I'm also glad you were able to recognize at least one should...that is a negative statement, you are starting to get them and trying is the best you can do, the rest will happen on its own.
THH;
I'm glad you are making this progress especially when it comes to questioning and realizing misbeliefs and the perfectionism...i'm really curious as to what shoulds you came up with.
And I can totally understand that quote you found....when you can't stand criticism you are doing everything in your power to avoid the chance of even being criticized hence the perfectionism...if you are perfect then nobody could find a flaw in what you did and then they can't attack that...but its impossible to be perfect! And such a burden too!
The pictures are awesome and I have tons of ones with quotes on my computer...i'm also making some as well.
I really like that whole paragraph you put about other possibilities and expected outcomes...I notice alot of the time when i'm posting stuff on facebook that I'm expecting a certain person to see it and respond positively or i'm fearing that people are going to respond negatively and tell me that i'm being stupid or too emotional...usually I get neither of those outcomes

How does one act without expectations? especially when it comes to others? especially when we're used to them being and acting in a certain way? people can change but they aren't as likely to.
I think codependants attract other co-dependants or they are attracted to people who seem to have everything in order and end up being unattractive to those people who they have their sights set on.

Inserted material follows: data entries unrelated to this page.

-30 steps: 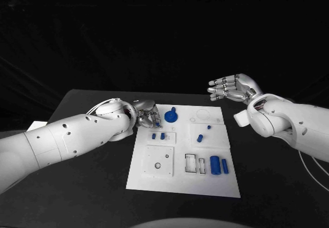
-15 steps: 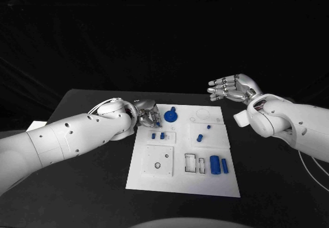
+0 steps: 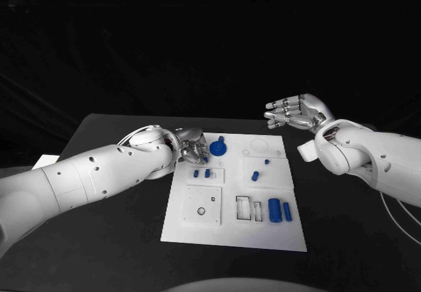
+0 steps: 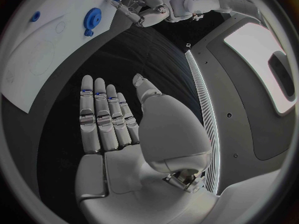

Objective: Assemble the parts on the task board

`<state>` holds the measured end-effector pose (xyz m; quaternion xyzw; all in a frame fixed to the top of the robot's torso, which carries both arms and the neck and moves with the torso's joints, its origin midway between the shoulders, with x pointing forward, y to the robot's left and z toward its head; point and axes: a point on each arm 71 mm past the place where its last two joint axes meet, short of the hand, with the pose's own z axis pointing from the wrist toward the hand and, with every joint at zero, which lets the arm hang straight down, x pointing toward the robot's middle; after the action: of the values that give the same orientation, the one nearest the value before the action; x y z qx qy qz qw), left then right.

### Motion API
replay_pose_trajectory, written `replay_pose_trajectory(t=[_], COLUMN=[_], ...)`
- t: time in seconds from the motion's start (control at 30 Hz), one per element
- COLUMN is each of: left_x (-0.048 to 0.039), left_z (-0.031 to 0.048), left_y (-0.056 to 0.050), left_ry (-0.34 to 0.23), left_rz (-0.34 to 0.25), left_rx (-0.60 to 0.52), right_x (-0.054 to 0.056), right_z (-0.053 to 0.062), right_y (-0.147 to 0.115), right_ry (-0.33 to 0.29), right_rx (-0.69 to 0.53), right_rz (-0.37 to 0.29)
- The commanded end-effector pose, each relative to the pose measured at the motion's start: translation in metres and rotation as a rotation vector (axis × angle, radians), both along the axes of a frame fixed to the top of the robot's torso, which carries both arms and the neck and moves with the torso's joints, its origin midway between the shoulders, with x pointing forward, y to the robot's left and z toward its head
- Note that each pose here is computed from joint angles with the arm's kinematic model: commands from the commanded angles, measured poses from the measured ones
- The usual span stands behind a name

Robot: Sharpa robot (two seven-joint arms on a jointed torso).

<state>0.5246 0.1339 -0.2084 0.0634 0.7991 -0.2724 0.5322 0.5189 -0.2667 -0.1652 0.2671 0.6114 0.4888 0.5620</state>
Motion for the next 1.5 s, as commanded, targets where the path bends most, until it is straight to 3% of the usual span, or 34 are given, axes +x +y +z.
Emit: replay_pose_trajectory(t=[0.03, 1.5], left_x=[-0.0005, 0.0031], left_z=[-0.0021, -0.0101], left_y=[-0.0023, 0.0006], left_ry=[0.023, 0.059], left_rz=[-0.010, 0.014], left_rx=[0.021, 0.084], right_x=[-0.0005, -0.0008], right_z=[-0.0001, -0.0004], right_y=[0.0024, 0.0023], right_ry=[-0.003, 0.000], right_rx=[-0.003, -0.003], right_rz=[0.021, 0.023])
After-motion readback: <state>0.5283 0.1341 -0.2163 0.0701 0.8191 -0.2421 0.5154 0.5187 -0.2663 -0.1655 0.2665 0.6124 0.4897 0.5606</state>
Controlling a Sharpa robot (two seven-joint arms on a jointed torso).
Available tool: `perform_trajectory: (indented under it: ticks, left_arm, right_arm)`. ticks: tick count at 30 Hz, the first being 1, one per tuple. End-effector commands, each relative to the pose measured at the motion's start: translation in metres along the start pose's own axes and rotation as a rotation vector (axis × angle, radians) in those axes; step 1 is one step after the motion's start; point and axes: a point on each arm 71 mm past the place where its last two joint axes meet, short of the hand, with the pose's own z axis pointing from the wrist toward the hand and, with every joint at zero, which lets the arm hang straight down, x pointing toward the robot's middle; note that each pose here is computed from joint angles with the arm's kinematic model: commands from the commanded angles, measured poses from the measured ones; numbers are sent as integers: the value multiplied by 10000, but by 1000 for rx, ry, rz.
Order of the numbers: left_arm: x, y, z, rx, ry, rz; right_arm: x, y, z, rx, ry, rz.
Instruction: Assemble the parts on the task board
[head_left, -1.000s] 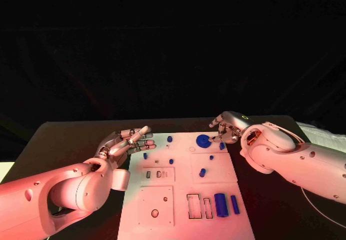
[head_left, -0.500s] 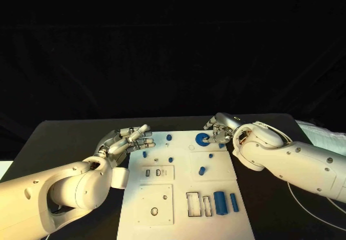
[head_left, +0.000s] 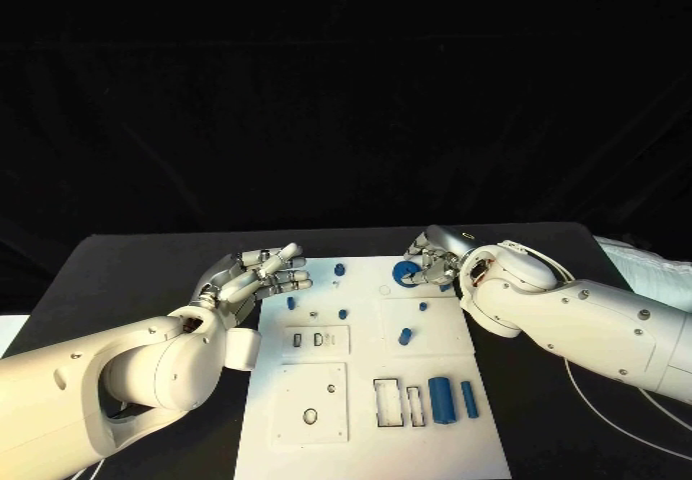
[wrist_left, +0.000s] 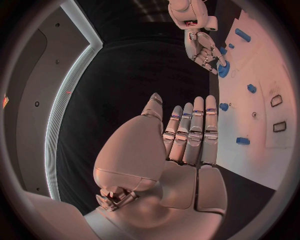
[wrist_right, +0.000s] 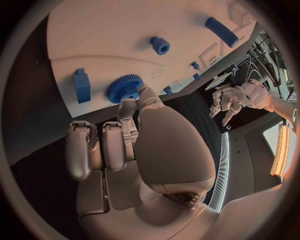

All (especially Coachchris);
I really like how Coachchris stated about the codependency...I already had an idea about how it is striving to get your needs met through someone else, ones that should come from yourself...but I didn't really see those negative things listed...I have however been in 2 relationships like that and the person who is co-dependant and needs another to fulfill their needs is really at the mercy of the other person and does become submissive out of fear of losing the other person...and it hurts tremendously when that other person leaves and i'm assuming it would be hard if they threaten to leave as well...its like going from feeling secure or somewhat secure to lacking again and emergency and yeah...aweful!